Türk Ceza Kanunu’nun 281. maddesinin gerekçesi şu şekildedir:

HÜKÜMETİN TEKLİF ETTİĞİ METNİN GEREKÇELERİ

a) Madde 414. Madde, Devlet dairelerinde veya memur nezdinde bulunan, delil olarak saklanan iz, eserler ve cürüm oluşturan cisim, evrak ve belgeleri ortadan kaldırmak, bozmak veya yok etmek veya değiştirmek fiillerini cezalandırmaktadır.

Cürmün oluşabilmesinin ön koşulu, kanunda sayılan ve cürmü oluşturan cisim ve eşya ve evrak ve belgelerin resmi bir dairede veya Hükümet memurlarının, memuriyetleri dolayısıyla, nezdlerinde bulunmasıdır.

Maddede, uygulamada meydana gelebilecek duraksamaların giderilmesi amacıyla, Devlet dairelerinde saklamanın cisim ve evrak bakımından müşterek unsur oluşturduğu ayrıca belirtilmiştir.

Maddenin ikinci fıkrasında, cürmün failinin, memuriyeti gereği söz konusu cisim ve eşyayı elinde bulundurmakla yükümlü olması, suçun işlenmesindeki kolaylık nedeniyle ve ayrıca memurun sahibi bulunması zorunlu güven unsuruna ihaneti dolayısıyla, ağırlaştırıcı neden sayılmıştır.

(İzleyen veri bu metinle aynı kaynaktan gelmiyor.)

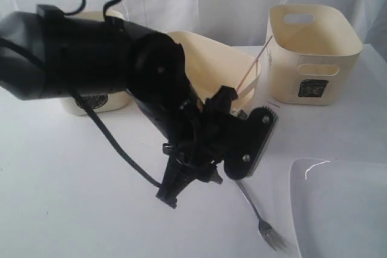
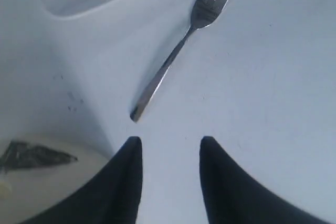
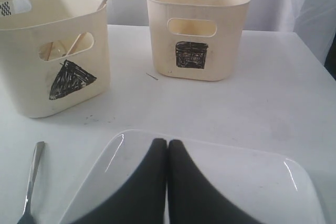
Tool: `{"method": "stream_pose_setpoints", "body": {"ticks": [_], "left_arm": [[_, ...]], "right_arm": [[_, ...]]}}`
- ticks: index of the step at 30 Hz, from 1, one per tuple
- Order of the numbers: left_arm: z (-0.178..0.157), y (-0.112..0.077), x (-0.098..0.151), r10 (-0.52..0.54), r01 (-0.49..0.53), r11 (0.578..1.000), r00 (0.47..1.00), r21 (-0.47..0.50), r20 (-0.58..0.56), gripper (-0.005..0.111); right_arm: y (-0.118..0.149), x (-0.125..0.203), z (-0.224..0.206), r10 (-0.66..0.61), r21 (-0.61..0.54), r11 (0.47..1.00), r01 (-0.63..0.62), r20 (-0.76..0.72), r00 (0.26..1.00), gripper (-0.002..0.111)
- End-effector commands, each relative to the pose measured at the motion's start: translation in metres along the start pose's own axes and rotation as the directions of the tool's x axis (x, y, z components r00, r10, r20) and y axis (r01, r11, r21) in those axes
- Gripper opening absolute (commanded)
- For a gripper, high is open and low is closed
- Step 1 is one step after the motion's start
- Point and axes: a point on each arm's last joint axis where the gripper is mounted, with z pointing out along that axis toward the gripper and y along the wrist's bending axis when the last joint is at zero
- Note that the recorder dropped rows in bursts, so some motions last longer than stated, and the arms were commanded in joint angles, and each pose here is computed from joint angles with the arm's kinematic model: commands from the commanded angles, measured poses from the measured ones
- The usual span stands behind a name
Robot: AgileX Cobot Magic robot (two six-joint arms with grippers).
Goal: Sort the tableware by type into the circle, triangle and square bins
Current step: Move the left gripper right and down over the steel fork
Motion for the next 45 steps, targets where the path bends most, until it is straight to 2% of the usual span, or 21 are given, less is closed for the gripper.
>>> {"method": "stream_pose_setpoints", "body": {"ticks": [1, 5, 10, 20, 22, 26, 28, 31, 34, 38, 42, 45], "left_arm": [[0.022, 0.001, -0.011, 0.186, -0.182, 0.982, 0.979, -0.053, 0.084, 0.042], [0.034, 0.002, -0.019, 0.232, -0.221, 0.971, 0.961, -0.087, 0.152, 0.042], [0.041, -0.007, -0.021, 0.235, -0.241, 0.971, 0.950, 0.004, 0.205, 0.042], [0.023, -0.013, -0.019, 0.188, -0.215, 0.972, 0.951, 0.092, 0.245, 0.042], [0.021, -0.012, -0.016, 0.173, -0.201, 0.975, 0.953, 0.093, 0.249, 0.049], [0.021, -0.008, -0.014, 0.127, -0.150, 0.986, 0.958, 0.071, 0.256, 0.070], [0.021, -0.004, -0.013, 0.125, -0.136, 0.990, 0.962, 0.029, 0.242, 0.073], [0.024, 0.002, -0.011, 0.052, -0.051, 0.999, 0.973, -0.011, 0.223, 0.073], [0.030, 0.001, -0.011, -0.027, 0.024, 1.000, 0.976, 0.013, 0.218, 0.073], [0.042, 0.000, -0.008, -0.034, 0.030, 0.999, 0.978, 0.025, 0.206, 0.067], [0.051, -0.003, -0.006, 0.013, -0.023, 0.999, 0.981, 0.049, 0.196, 0.052], [0.057, -0.004, -0.004, 0.063, -0.074, 0.996, 0.979, 0.047, 0.192, 0.053]], "right_arm": [[0.000, 0.000, 0.000, -0.005, -0.008, 1.000, 0.005, 0.014, 1.000, 0.000], [0.000, 0.000, 0.000, -0.005, -0.008, 1.000, 0.005, 0.014, 1.000, 0.000], [0.000, 0.000, 0.000, -0.005, -0.008, 1.000, 0.005, 0.014, 1.000, 0.000], [0.000, 0.000, 0.000, -0.005, -0.008, 1.000, 0.005, 0.014, 1.000, 0.000], [0.000, 0.000, 0.000, -0.005, -0.008, 1.000, 0.005, 0.014, 1.000, 0.000], [0.000, 0.000, 0.000, -0.005, -0.008, 1.000, 0.005, 0.014, 1.000, 0.000], [0.000, 0.000, 0.000, -0.005, -0.008, 1.000, 0.005, 0.014, 1.000, 0.000], [0.000, 0.000, 0.000, -0.005, -0.008, 1.000, 0.005, 0.014, 1.000, 0.000], [0.000, 0.000, 0.000, -0.005, -0.008, 1.000, 0.005, 0.014, 1.000, 0.000], [0.000, 0.000, 0.000, -0.005, -0.008, 1.000, 0.005, 0.014, 1.000, 0.000], [0.000, 0.000, 0.000, -0.005, -0.008, 1.000, 0.005, 0.014, 1.000, 0.000], [0.000, 0.000, 0.000, -0.005, -0.008, 1.000, 0.005, 0.014, 1.000, 0.000]]}}
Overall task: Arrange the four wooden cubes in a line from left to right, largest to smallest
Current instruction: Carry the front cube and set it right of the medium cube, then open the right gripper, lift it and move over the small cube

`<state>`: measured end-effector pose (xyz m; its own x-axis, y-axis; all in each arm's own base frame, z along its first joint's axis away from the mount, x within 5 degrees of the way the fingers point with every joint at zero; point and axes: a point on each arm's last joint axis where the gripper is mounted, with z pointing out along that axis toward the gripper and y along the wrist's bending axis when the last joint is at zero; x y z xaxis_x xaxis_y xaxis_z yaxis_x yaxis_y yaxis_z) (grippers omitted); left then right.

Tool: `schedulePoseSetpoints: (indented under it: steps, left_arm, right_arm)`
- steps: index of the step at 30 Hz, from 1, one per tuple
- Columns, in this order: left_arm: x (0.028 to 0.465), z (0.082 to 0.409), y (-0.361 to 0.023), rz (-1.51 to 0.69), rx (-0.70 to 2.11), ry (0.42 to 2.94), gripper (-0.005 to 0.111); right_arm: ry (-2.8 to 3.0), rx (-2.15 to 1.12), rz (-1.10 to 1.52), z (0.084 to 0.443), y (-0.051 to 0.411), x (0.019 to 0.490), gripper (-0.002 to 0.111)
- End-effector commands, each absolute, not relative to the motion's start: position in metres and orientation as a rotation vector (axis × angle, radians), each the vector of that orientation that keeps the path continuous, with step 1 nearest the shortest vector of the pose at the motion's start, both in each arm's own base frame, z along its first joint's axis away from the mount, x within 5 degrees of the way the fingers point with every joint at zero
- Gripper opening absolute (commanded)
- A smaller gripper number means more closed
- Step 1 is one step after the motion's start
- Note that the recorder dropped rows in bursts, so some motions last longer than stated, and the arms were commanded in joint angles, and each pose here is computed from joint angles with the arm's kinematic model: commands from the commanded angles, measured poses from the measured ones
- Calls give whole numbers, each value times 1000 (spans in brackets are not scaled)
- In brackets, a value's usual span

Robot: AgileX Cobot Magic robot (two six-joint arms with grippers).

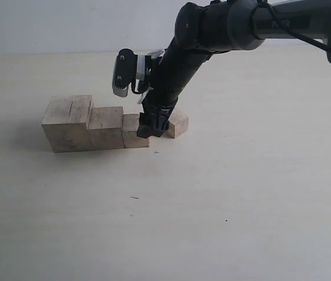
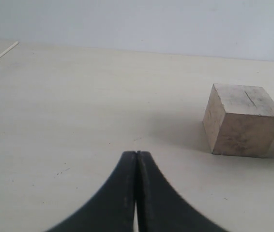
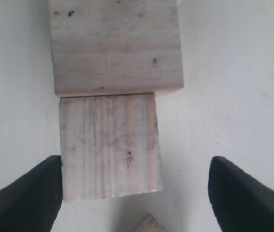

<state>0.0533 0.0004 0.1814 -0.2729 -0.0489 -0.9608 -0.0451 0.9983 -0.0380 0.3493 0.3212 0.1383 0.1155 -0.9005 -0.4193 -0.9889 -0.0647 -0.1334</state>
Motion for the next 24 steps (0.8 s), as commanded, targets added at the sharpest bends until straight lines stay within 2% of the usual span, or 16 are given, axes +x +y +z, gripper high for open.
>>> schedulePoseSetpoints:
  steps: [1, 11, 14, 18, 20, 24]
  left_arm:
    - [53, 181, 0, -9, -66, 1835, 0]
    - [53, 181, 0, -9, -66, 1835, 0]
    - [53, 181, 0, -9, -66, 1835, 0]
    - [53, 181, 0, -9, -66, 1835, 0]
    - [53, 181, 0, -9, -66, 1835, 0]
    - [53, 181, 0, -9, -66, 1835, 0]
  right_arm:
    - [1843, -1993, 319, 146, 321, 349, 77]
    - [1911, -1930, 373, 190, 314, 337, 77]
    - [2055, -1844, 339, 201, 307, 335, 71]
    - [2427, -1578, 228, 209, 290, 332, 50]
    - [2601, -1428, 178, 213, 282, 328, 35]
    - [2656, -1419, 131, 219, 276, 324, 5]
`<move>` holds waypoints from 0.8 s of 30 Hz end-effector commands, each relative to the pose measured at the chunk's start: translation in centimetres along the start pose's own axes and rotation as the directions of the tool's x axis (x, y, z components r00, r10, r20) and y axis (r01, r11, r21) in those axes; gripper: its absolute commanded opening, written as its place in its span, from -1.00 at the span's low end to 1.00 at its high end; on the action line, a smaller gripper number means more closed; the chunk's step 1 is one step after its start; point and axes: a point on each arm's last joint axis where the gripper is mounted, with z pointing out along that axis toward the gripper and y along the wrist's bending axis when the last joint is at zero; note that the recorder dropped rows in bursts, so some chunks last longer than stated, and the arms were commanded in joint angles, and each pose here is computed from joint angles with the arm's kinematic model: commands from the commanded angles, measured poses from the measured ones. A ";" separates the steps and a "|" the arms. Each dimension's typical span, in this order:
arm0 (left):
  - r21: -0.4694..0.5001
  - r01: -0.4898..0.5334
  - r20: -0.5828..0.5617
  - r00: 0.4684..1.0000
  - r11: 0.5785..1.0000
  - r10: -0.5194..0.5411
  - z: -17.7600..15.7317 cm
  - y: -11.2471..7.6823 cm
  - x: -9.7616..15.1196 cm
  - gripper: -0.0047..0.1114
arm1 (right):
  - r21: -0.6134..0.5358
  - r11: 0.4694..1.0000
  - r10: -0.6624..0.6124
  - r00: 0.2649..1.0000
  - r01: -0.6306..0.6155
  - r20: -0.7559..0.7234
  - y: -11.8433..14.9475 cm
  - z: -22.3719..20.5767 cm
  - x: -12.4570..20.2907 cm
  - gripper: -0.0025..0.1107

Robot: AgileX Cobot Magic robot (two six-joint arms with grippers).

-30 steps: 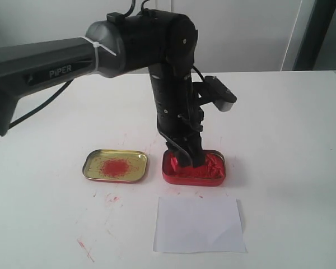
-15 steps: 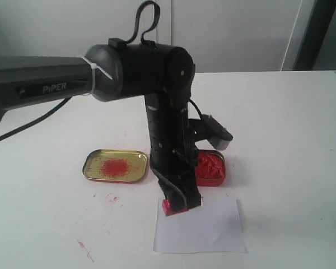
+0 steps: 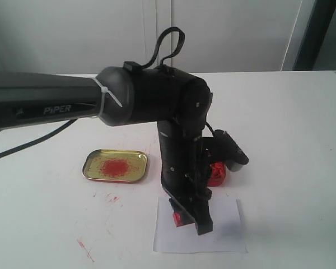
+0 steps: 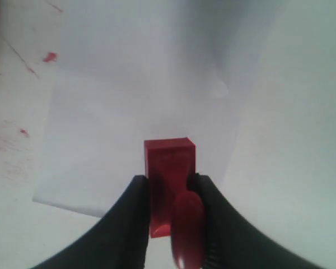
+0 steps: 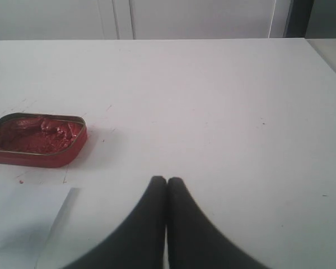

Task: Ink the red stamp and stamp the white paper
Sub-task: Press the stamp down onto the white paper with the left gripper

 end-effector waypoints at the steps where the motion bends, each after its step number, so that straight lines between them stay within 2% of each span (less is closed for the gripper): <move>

Maddenin üçüncü fıkrasında fail bakımından cezayı hafifletici bir etkin pişmanlık haline yer verilmiş ve failin, cisim veya eşyayı değiştirmeksizin geri vermesi cezanın indirilmesi nedeni sayılmıştır. Ancak cezanın indirilmesi için geri vermenin, kendisi veya başkası için herhangi bir yarar elde etmeden ve hakkında kamu davası açılmadan gerçekleşmiş bulunması gerekmektedir.

b) Madde 446. Madde, suçların soruşturulması ve kovuşturulmasında, cezalandırılmasında gerçeğin ortaya çıkarılmasını engelleyici hareketleri cezalandırmaktadır.

Maddenin birinci fıkrasının (1) numaralı bendinde yer alan suçun maddi unsurunun netice kısmı suç yerinin durumunu değiştirmektir. (1) numaralı bentte bu neticeye ulaşmak üzere fail tarafından yapılması gereken yardımcı eylemler ise “cürmün eser ve emarelerinin yerine başkalarını koymak, bunları tahrif etmek veya silmek yahut başka yerlere taşımak veya yerlerini değiştirmek veyahut tahrip ve benzeri hareketlerde bulunmaktır”; hareketler sınırlı ve sayılı değildir. Bunlara benzer hareketlerle de suç yerinin durumu değiştirildiğinde fiil gerçekleşmiş olacaktır. Bu itibarla netice, hangi tür hareketlerle gerçekleştirilmiş olursa olsun suç oluşmuş sayılacaktır.

(2) numaralı bentte doğrudan doğruya suçun delillerine yönelik hareketler yer almaktadır. Sayılan deliller, resmi ve özel belgeler, suçun meydana çıkarılmasını kolaylaştıracak nitelikteki şeyler, delillerin araştırılmasını, faillerin beraat veya mahkumiyetini sağlayacak hususlardır. Suçun maddi unsuru bunların tahribi, çalınması, başkalarına devredilmesi veya değiştirilmesidir.

Her iki bentte yer alan suçlar bakımından ön koşul, failin bu hareketleri işlenmesine katılmadığı bir cürüm bakımından yapmış bulunmasıdır. Suçun manevi unsuru ise özel kasttır; eylemlerin, gerçeğin ortaya çıkarılmasını engellemek maksadıyla yapılmasıdır.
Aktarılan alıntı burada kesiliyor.